FIGURE 3.

Characterization of the continuity between transmembrane and EC2 helices. (A) Principle of the method (58). A transmembrane bundle is depicted in which a transmembrane helix in continuity with a soluble helix is highlighted. The helix is in contact with the protein interior and the external medium in both environments. When the helix emerges from the bilayer, conserved (nonhatched) and variable (hatched) residues, respectively, remain on the interior and exterior side of the helix whereas the more hydrophobic residues (dark gray) and the more hydrophilic (light gray) switch to opposite sides.
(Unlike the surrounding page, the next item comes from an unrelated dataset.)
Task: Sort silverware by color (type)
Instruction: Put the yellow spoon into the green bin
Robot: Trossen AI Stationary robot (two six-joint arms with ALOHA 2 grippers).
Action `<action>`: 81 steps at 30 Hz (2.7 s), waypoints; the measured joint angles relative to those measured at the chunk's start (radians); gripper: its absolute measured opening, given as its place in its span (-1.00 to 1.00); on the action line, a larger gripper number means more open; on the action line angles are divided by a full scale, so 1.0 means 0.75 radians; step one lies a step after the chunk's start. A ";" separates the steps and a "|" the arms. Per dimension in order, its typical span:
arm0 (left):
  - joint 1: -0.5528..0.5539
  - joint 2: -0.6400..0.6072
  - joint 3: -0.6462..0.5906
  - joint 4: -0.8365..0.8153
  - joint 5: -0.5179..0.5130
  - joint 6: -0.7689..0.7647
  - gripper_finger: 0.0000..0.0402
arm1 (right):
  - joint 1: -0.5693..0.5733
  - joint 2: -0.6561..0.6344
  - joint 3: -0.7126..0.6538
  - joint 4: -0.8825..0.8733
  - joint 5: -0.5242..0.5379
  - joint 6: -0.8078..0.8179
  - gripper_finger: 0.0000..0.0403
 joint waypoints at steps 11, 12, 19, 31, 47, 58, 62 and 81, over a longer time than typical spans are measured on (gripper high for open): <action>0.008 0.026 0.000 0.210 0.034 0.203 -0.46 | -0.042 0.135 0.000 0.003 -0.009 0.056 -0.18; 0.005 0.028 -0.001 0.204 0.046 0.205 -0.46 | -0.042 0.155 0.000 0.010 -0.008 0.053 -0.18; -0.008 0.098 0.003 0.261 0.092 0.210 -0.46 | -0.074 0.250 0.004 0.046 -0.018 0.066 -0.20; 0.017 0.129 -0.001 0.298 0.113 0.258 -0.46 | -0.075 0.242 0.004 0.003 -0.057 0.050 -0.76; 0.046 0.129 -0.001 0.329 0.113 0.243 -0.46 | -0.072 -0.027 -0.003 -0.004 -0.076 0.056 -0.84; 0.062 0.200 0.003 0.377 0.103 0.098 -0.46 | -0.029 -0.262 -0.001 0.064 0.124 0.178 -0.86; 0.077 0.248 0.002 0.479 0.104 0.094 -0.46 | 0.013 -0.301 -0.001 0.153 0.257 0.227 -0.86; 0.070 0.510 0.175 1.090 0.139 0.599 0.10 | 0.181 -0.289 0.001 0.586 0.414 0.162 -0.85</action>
This yields a continuous conservation periodicity profile and a drop of hydrophobicity periodicity profile. (B) Variation in the index of the helical (3.6 residue-per-turn) periodicity for sequence conservation (solid line) and sequence hydrophobicity (dotted line). (Top) Region connecting TM3 to EC2 helix A. (Bottom) Region connecting EC2 helix E to TM4. The periodicity analysis was done with the Perscan software with alignments of, respectively, 47 and 39 sequences with >35% homology with CD81 in the corresponding regions. The horizontal dotted line corresponds to the limit of significant periodicity. Identical results were obtained when a pitch of 3.5 residue-per-turn was used.